:: Assignment ::
Reproduce the data below exactly. Skip the pictures.

:: Data excerpt ::
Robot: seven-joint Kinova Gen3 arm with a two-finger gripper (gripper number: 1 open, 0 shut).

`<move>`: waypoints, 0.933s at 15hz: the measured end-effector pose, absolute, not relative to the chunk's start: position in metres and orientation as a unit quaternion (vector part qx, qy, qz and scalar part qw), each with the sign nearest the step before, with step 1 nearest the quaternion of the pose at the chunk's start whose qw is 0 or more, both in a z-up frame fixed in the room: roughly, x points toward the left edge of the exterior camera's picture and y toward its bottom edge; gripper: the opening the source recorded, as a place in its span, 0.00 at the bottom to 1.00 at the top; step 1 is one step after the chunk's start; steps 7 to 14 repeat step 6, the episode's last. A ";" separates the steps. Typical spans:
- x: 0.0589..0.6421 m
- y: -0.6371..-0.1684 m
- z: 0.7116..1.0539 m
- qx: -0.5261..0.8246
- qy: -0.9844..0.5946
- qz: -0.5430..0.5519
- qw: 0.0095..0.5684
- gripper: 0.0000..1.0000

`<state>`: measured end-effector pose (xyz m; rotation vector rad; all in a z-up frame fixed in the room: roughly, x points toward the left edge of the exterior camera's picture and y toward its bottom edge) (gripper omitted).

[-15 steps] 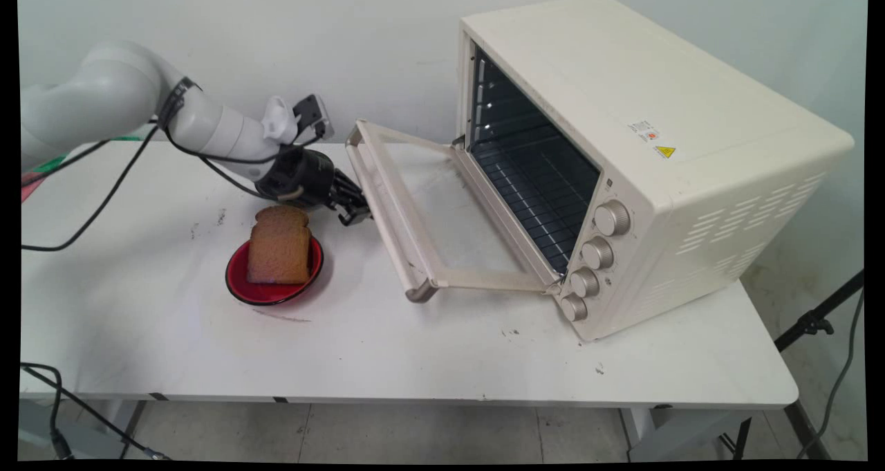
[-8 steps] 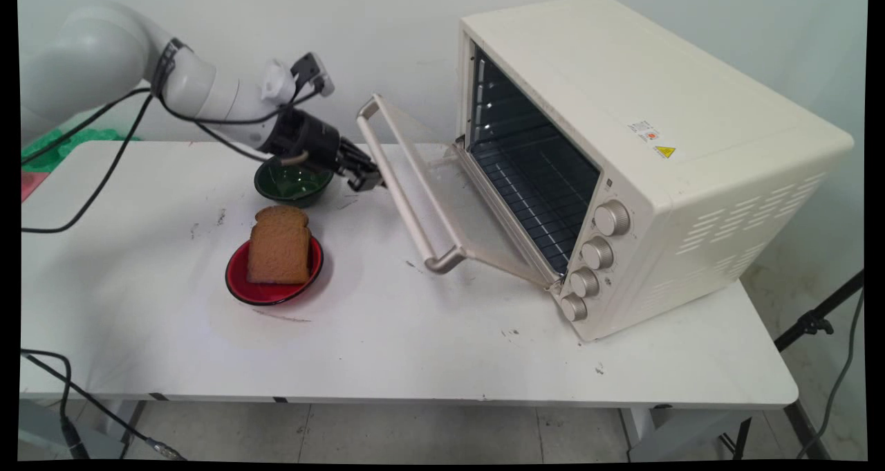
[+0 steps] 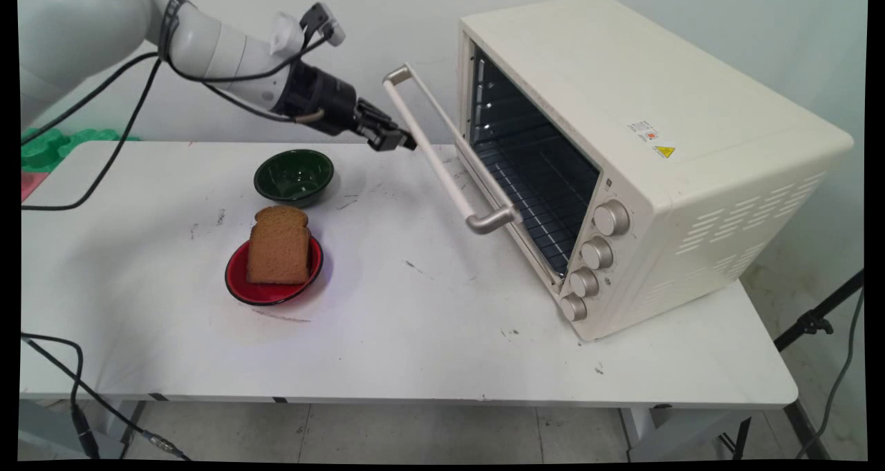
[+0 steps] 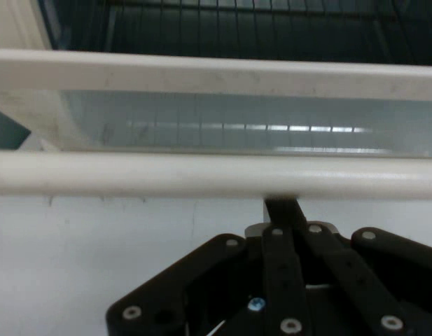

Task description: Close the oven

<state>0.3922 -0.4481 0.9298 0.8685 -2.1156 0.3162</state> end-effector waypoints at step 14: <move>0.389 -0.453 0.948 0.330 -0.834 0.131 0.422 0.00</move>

:: Solution below ::
Robot: seven-joint Kinova Gen3 arm with a two-finger gripper (gripper number: 1 open, 0 shut).

`<move>`: waypoints, 0.933s at 15hz: the measured end-effector pose, absolute, not relative to the chunk's start: position in metres and orientation as a unit quaternion (vector part qx, qy, qz and scalar part qw), each with the sign nearest the step before, with step 1 nearest the quaternion of the pose at the chunk's start whose qw is 0 or more, both in a z-up frame fixed in the room: roughly, x points toward the left edge of the exterior camera's picture and y toward its bottom edge; gripper: the opening the source recorded, as a place in its span, 0.00 at the bottom to 1.00 at the top; step 1 is one step after the chunk's start; steps 7 to 14 repeat step 6, the episode's last. A ";" separates the steps. Typical spans:
- x: 0.0589..0.6421 m
- y: -0.6371..-0.1684 m
- z: 0.7116..1.0539 m
- qx: -0.5261..0.8246
- qy: -0.9844..0.5946
- qz: -0.5430..0.5519
- qw: 0.0095..0.5684
- gripper: 0.0000..1.0000

`<state>`: measured end-effector pose (xyz m; rotation vector rad; all in a z-up frame fixed in the room: roughly, x points toward the left edge of the exterior camera's picture and y toward its bottom edge) (gripper omitted).

[-15 steps] 
[-8 steps] 
[+0 steps] 
[+0 steps] 

Task description: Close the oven

<state>0.3922 -0.4481 0.9298 0.8685 -2.1156 0.3162</state> end-effector waypoints at step 14: <move>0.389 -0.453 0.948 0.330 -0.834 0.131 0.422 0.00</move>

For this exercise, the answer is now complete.